TIROLER TAGESZEITUNG, Leitartikel: „Wer regiert, darf nicht nur reagieren“, von Benedikt Mair

Ausgabe vom 9. August 2018

Innsbruck (OTS) Die ausufernden Verstimmungen zwischen sozialen Einrichtungen in Innsbruck und ihren Anrainern lehren vor allem eines: Politiker müssen endlich verstehen, dass nur vorausschauendes Handeln eine Eskalation vermeiden kann.
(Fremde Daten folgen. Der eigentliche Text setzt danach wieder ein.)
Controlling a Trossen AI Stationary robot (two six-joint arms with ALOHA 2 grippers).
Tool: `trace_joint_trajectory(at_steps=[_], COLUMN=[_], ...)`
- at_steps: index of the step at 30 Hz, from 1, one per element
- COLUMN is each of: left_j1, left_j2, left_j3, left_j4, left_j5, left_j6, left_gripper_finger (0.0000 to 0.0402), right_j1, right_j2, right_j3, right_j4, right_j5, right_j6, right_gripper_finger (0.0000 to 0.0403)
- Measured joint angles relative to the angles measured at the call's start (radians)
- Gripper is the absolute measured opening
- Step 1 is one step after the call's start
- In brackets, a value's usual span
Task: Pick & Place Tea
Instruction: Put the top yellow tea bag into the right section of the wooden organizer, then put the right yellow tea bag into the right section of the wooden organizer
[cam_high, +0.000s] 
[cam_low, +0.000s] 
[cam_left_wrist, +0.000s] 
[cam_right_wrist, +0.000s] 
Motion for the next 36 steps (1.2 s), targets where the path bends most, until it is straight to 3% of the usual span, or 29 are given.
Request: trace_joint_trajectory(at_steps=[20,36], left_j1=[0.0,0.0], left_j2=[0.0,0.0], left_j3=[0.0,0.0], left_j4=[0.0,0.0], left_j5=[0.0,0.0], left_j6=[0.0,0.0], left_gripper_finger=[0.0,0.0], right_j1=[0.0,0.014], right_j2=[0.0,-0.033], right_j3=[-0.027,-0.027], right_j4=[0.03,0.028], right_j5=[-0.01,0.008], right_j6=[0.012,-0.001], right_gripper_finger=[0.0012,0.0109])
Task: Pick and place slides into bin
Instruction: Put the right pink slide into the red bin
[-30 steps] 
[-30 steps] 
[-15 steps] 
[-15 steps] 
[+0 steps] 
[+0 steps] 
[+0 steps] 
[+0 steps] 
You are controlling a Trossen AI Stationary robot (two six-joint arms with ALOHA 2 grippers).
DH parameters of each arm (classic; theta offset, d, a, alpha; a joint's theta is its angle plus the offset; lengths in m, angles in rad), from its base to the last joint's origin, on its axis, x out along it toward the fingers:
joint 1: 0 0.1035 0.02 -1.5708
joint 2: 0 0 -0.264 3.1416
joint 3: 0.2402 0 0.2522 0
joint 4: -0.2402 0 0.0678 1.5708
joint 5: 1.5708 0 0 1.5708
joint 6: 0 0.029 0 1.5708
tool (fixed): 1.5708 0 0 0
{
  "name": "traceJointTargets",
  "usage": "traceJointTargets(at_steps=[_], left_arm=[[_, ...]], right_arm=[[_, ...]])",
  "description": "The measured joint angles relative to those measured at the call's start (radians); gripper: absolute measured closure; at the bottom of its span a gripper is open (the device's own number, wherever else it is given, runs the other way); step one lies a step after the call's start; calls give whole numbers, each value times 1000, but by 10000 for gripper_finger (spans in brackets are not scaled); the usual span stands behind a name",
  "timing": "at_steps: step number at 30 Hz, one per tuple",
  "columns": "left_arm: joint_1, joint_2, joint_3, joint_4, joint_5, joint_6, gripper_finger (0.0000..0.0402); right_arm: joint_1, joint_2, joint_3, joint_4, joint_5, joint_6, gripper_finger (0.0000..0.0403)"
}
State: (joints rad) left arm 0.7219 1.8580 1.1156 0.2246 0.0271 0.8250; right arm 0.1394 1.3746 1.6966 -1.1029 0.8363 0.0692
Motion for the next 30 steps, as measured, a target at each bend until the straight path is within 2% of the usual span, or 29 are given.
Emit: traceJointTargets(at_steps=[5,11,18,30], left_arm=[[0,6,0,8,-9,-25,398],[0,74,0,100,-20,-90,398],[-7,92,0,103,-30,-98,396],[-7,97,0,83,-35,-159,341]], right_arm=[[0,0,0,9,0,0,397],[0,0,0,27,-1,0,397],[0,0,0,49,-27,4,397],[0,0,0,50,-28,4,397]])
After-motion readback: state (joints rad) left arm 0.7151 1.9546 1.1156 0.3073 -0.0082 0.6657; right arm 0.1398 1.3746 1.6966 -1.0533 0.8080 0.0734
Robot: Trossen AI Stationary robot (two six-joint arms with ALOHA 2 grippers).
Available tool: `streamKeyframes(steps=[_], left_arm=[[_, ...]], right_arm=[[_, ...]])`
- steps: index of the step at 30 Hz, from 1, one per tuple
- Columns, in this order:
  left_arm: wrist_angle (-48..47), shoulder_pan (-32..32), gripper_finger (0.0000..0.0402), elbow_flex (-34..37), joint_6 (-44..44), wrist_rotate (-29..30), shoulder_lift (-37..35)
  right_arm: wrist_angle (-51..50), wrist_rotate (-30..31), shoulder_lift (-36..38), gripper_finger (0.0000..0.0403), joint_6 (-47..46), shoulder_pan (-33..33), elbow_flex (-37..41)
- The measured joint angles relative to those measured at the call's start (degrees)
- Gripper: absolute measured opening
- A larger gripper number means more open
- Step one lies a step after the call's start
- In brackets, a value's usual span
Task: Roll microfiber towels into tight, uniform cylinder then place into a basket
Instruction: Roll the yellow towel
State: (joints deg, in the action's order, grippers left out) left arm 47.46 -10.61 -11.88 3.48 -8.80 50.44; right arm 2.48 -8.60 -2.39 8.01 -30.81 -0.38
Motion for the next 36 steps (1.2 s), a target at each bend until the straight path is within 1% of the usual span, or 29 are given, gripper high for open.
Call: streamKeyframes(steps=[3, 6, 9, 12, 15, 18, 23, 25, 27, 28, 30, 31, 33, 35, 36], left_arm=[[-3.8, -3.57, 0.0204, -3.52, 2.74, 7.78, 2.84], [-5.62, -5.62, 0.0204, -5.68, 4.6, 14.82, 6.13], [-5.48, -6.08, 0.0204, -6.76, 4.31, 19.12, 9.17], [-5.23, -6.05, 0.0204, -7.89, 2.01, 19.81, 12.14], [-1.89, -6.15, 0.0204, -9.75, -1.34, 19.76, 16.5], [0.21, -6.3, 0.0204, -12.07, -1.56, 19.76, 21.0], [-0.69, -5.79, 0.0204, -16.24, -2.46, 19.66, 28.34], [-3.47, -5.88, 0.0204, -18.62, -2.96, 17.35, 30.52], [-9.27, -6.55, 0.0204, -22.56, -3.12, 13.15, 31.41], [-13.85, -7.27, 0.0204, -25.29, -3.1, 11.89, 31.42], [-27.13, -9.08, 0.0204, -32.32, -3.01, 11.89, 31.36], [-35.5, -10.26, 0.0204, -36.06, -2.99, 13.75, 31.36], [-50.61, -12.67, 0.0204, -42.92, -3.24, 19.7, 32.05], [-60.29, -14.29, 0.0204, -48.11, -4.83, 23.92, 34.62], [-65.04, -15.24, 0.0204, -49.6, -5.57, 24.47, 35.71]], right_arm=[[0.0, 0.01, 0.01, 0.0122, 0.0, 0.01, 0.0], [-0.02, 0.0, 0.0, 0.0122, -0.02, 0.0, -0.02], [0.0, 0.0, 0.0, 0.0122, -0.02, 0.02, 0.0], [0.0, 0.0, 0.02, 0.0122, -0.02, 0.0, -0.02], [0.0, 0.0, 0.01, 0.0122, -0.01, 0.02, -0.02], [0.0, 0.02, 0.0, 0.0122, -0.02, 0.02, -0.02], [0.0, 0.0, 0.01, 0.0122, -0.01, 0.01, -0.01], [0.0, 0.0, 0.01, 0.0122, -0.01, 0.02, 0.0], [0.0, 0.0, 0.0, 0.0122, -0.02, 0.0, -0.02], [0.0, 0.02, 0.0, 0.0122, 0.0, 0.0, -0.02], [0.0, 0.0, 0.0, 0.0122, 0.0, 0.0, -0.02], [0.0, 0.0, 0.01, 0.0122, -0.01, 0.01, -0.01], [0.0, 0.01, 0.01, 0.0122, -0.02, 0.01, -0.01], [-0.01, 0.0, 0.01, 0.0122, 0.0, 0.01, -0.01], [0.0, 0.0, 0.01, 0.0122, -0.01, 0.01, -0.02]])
Wenn Tropfen um Tropfen hineinfällt, läuft irgendwann ein jedes Fass über. Selbst der gutmütigste Mensch hat nach der dritten, vierten oder fünften schlaflosen Nacht in Folge genug. Und macht seinem Ärger Luft, bevor er in ihm zu ertrinken droht. Nur allzu gut nachvollziehbar ist der Unmut jener Innsbrucker, die durch den Lärm vor ihrer Haustüre wach gehalten werden und deshalb letzthin immer mehr auf die Barrikaden steigen.
Ihre Wut entlädt sich dabei nicht nur gegen Obdachlose, Süchtige oder einfach nachtschwärmende Jugendliche und junge Erwachsene – die oft für Geschrei, Getöse, Gepolter verantwortlich sind. Auch die sozialen Einrichtungen, die den Gruppen eigentlich Schutz, Hilfe und allzu oft einen Raum zum Leben bieten, sehen sich mit Protesten und Vorwürfen konfrontiert. Weil sich ihre Schutzbefohlenen auch nachts oder nach den Öffnungszeiten noch im Umkreis aufhalten.
Sie werden zu Unrecht verurteilt. Denn Teestube, Mentlvilla oder Jugendzentrum Z 6 – jene drei Institutionen, die in letzter Zeit ins Zentrum der Kritik gerückt wurden – leisten eine gute und für die Gesellschaft wichtige Arbeit. Das steht fest. Und mag auch niemand anzweifeln. Wieso dann diese Eskalation? Wie konnte es überhaupt so weit kommen? Haben die Einrichtungen Schuld? Ihre Kunden und Klienten? Oder sind es vielleicht sogar die Anrainer, die sich mittlerweile wegen jeder Kleinigkeit beschweren? Nichts von alledem trifft zu. Es sind die Politiker, die immer noch nicht verstanden haben, dass Probleme nicht erst dann angegangen und angepackt werden dürfen, wenn die Schmerzgrenze bei den Betroffenen erreicht ist. Innsbruck und das Dilemma um die gestörte Nachtruhe ist hier ein Paradebeispiel. Erst wenn sich Hunderte Bürger finden, die aufbegehren, wird über Maßnahmen nachgedacht. Und die scheinen derzeit nicht durchdacht und nachhaltig zu sein.
Denn obwohl die Fakten schon lange auf dem Tisch liegen, verbleiben die Regierenden dabei, nur zu reagieren, nicht zu agieren. Ein Gitter hier, eine Absperrung da. Irgendwie werden die Lärmquellen schon zu vertreiben sein. Wenn sonst nichts mehr hilft, dann kommt vielleicht eine weitere Verbotszone? Als hätte Inns­bruck nicht schon genug. So werden die Probleme nur verlagert, nicht gelöst. Was im Moment noch fehlt, ist ein vorausschauendes Konzept, das ein friedliches und konfliktfreies Zusammenleben aller Menschen ermöglicht.